Two teams as interested in scoreboard-watching as they are in facing each other duel Tuesday night when the Sacramento Kings visit the Oklahoma City Thunder.
Both the Kings (45-33) and Thunder (53-25) need to win but also get help to move up the Western Conference standings over the final six days of the regular season.
Currently in play-in position as the No. 8 seed in the Western Conference, Sacramento will take the court Tuesday one game behind the Phoenix Suns and New Orleans Pelicans, who are tied for sixth. The Suns host the Los Angeles Clippers on Tuesday, while the Pelicans visit the Portland Trail Blazers.
The Kings will be playing their final road game of the regular season. They will get a chance to go head-to-head with both the Pelicans (on Thursday) and Suns (on Friday) when they finish with three straight at home.
Oklahoma City, meanwhile, is in a nearly identical situation, only farther up the standings. The Thunder currently sit third in the West, one game behind the Minnesota Timberwolves and Denver Nuggets.
Both of the rivals for the top spot in the West also play Tuesday, with the Timberwolves hosting the Washington Wizards while the Nuggets visit the Utah Jazz.

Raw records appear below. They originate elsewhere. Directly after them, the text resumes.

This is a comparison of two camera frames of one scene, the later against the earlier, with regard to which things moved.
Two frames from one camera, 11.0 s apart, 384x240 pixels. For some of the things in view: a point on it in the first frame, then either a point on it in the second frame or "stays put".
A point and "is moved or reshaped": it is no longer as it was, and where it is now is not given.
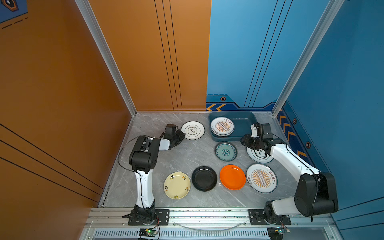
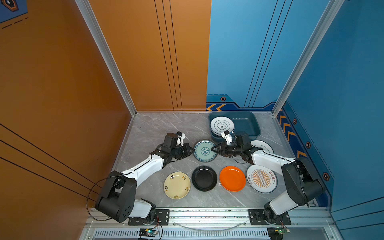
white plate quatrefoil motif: x=193 y=130 -> x=221 y=124
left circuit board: x=147 y=232 stays put
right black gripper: x=245 y=141 -> x=223 y=149
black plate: x=204 y=178 stays put
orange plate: x=232 y=177 stays put
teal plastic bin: x=243 y=121 stays put
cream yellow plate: x=177 y=185 stays put
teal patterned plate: x=226 y=151 is moved or reshaped
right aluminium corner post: x=307 y=55 stays put
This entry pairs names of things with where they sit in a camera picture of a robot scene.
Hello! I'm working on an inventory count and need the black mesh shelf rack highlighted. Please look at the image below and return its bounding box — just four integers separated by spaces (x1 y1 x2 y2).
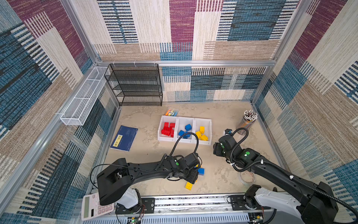
104 63 163 106

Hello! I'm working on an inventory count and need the long yellow lego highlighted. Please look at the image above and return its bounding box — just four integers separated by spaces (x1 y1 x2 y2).
185 182 193 190

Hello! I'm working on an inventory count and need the white wire wall basket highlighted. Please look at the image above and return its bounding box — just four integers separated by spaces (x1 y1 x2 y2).
61 67 107 126

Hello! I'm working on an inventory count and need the tall red lego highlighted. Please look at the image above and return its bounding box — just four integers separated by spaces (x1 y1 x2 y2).
161 127 173 136

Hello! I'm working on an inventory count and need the pencil cup with pencils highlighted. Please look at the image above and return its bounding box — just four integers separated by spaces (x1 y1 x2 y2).
238 110 258 129

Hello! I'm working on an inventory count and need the long red lego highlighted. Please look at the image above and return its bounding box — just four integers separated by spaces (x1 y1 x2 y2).
161 129 171 136

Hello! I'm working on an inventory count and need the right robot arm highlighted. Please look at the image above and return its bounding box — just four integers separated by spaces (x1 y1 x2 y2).
213 130 358 224

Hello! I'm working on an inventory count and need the highlighter marker pack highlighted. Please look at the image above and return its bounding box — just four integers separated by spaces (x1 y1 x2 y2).
165 108 179 117

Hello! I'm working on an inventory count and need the white pink calculator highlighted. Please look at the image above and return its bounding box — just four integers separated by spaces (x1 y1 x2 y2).
81 192 115 221

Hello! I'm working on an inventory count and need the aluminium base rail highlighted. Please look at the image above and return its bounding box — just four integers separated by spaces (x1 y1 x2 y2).
83 191 308 224

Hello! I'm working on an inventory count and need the blue book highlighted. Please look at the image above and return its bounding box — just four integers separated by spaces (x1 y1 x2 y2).
110 126 138 152

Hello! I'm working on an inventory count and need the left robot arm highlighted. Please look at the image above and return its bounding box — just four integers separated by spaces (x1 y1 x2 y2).
96 144 201 213

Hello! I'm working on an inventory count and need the white three-compartment bin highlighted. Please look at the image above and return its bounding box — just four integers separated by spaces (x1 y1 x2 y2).
157 115 212 145

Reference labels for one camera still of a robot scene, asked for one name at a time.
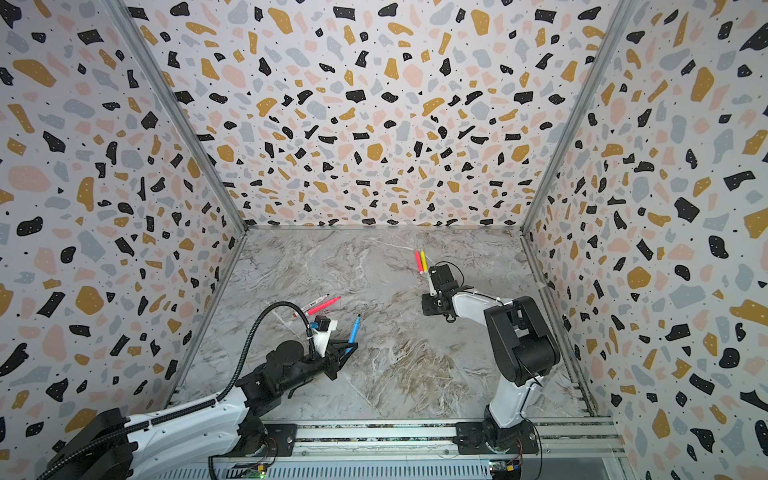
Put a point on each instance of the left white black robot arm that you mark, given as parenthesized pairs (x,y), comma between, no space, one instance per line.
(115,446)

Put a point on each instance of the thin white red pen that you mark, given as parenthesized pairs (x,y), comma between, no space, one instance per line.
(315,302)

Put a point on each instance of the yellow highlighter pen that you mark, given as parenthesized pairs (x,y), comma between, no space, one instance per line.
(423,261)

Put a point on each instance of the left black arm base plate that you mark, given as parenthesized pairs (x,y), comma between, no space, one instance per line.
(273,440)

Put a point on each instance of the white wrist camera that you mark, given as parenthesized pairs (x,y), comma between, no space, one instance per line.
(322,330)
(442,279)

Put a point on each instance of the blue pen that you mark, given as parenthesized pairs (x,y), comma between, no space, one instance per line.
(355,329)

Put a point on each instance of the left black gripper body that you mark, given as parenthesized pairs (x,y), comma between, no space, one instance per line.
(317,366)

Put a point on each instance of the red pink marker pen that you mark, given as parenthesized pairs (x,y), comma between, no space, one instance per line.
(314,310)

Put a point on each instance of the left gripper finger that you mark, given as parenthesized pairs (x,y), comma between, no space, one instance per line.
(341,346)
(334,362)

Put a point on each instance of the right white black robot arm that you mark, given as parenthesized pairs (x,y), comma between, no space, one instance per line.
(524,351)

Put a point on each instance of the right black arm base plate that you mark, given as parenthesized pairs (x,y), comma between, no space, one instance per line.
(476,438)

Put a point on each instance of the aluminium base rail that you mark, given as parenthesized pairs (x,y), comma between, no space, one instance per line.
(424,449)

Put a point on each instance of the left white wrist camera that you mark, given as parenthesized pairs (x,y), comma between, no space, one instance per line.
(322,330)

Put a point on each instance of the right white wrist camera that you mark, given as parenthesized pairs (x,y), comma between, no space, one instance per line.
(442,279)

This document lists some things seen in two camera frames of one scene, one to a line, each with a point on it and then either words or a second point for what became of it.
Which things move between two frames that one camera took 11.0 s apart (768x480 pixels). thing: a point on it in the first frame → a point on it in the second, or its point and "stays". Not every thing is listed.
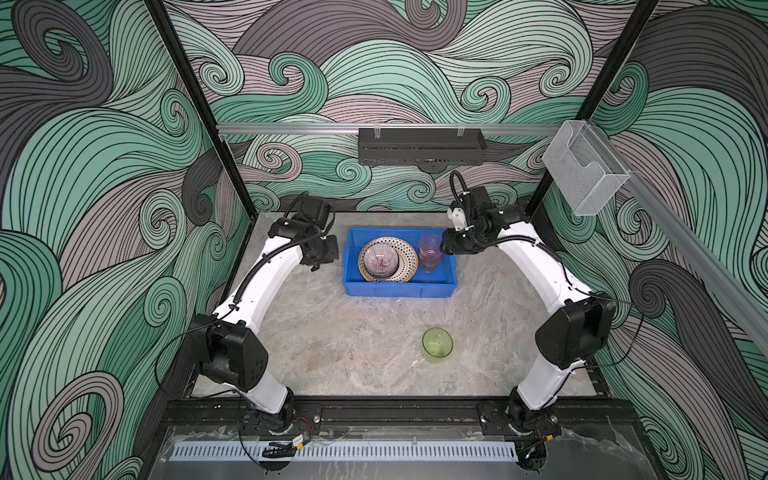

Oklahoma City, which tips off a regular-season-ending, four-game homestand Tuesday, has no remaining games against Minnesota or Denver.
The home team has won all three Kings-Thunder meetings this season, with Sacramento prevailing 105-98 and 128-123 at home during the 2023 portion of the schedule, before Oklahoma City ran off with a 127-113 victory in February.
The matchup potentially features two players seeking All-NBA recognition.
Sacramento’s Domantas Sabonis, who began his career as a member of the Thunder after a draft-night trade from the Orlando Magic, has padded his NBA lead in triple-doubles with a pair against Oklahoma City. They sandwiched an 18-point, 16-rebound, seven-assist outing, giving him averages of 18.7 points, 13.3 rebounds and 11.3 assists in the three head-to-heads.
Sabonis narrowly missed a 27th triple-double when he collected 18 points, 20 rebounds and nine assists in Sunday’s 107-77 road shellacking of the Brooklyn Nets. The Kings had opened their four-game trip with losses at New York and Boston.
The big man did record a 61st consecutive double-double, a rare achievement that caught the attention of Kings coach Mike Brown.
“Shout-out to Domas. What a job,” Brown gushed. “What a phenomenal, phenomenal year he’s having. He should be talked about for first-, second-, third(-team) All-NBA. And he should be in the MVP discussions with the way that he’s playing.”
Thunder guard Shai Gilgeous-Alexander is expected to be among the competition for All-NBA spots. He’s burned the Kings for 38.0 points per game in the earlier meetings, while also averaging 5.3 rebounds and 7.0 assists.
The All-Star guard, however, has missed six of the Thunder’s last seven games with a bruised right quad. He remains questionable this week, something Chet Holmgren says he and his teammates will have to deal with.
“That’s the NBA,” he observed. “That’s not an excuse; that’s how it goes. Other teams go through; we go through it. This is just the point in the season when we’re going through it.”